How to create a spell check enabled MySQL query by leveraging SOUNDEX and Levenshtein Distance algorithms

Recently I came across a situation where I needed to perform the MySQL search in such way, that it would account for typos in user search queries. For example, if the database of words in MySQL contained only the word “assistance” and the user typed the misspelled word “asistence”, I had to be able to return the correct word “assistance” as a closest possible suggestion from the database. It seemed like a trivial task at first, but it took me quite a while to figure the SQL query that had a good balance between performance and overal quality of results. 

The solutions I found on the internet were frequently suggesting the SOUNDEX phonetic algorithm built into MySQL.  SOUNDEX was originally developed by Robert C. Russell and Margaret King in the early 1900’s, with the goal to match the words despite minor differences in spelling.

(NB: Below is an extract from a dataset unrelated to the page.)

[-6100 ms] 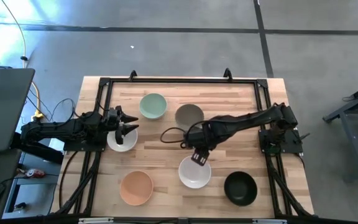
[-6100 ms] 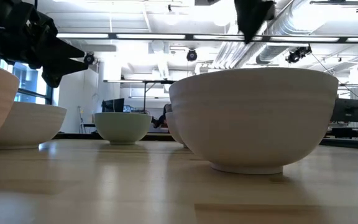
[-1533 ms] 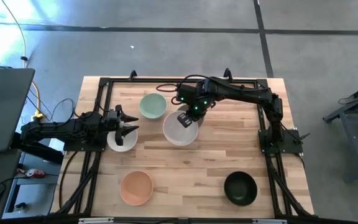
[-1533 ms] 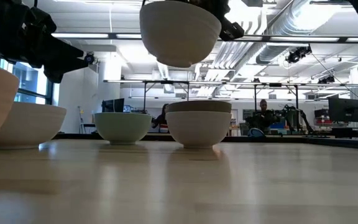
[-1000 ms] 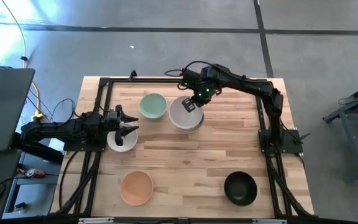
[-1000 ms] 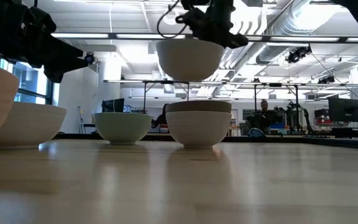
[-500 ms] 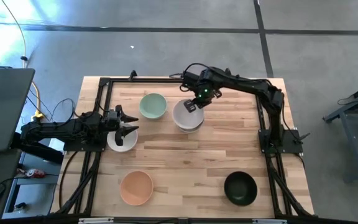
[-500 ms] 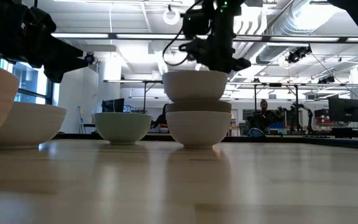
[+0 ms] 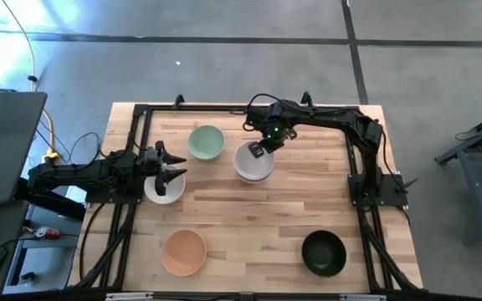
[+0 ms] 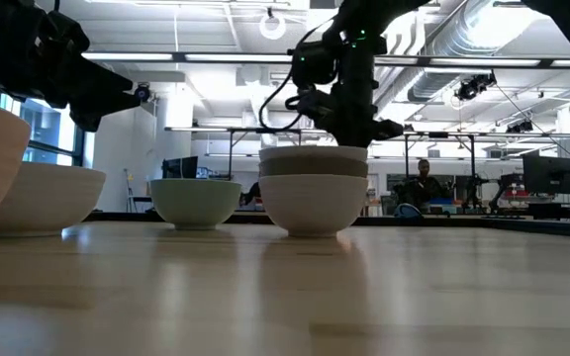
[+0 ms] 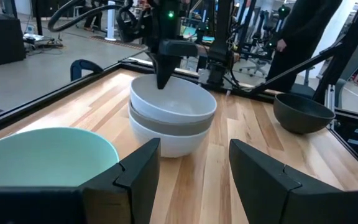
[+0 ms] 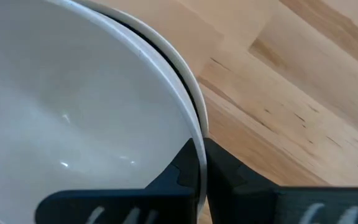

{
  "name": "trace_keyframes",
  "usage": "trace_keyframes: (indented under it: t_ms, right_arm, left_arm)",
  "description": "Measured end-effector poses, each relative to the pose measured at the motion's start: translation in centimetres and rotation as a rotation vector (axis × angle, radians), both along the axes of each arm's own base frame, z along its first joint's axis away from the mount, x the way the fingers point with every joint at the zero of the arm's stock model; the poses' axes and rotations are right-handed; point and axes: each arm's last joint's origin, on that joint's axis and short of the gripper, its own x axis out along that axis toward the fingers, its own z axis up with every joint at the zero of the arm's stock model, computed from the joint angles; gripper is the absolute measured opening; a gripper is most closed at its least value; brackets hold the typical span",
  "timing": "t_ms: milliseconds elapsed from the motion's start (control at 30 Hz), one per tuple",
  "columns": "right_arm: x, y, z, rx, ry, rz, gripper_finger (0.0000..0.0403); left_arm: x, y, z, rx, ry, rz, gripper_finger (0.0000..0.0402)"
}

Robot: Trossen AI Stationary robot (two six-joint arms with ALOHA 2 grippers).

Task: Nest bowls inside each other
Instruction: Stack the bottom white bowl on the gray bowl, then stack the blue bowl on the white bowl

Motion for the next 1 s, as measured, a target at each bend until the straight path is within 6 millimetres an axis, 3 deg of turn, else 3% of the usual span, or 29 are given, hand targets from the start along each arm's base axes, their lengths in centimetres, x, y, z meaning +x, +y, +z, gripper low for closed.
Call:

I’ve fiddled with SOUNDEX for a while and considering the results of my testing, I concluded that SOUNDEX provided suggestions that were completely unreliable. Just take a look at the following experiment when running a SOUNDEX based query on the database of almost half a million English words using a misspelled word: “asistence”

 

As you can see, SOUNDEX is completely off, even if I use the sorting by English rank which I added into the database to assist with finding the most common English words:

Considering the results, I’ve decided to abandon SOUNDEX and see if there are other options out there, which brought me to Levenshtein distance (LD) algorithm.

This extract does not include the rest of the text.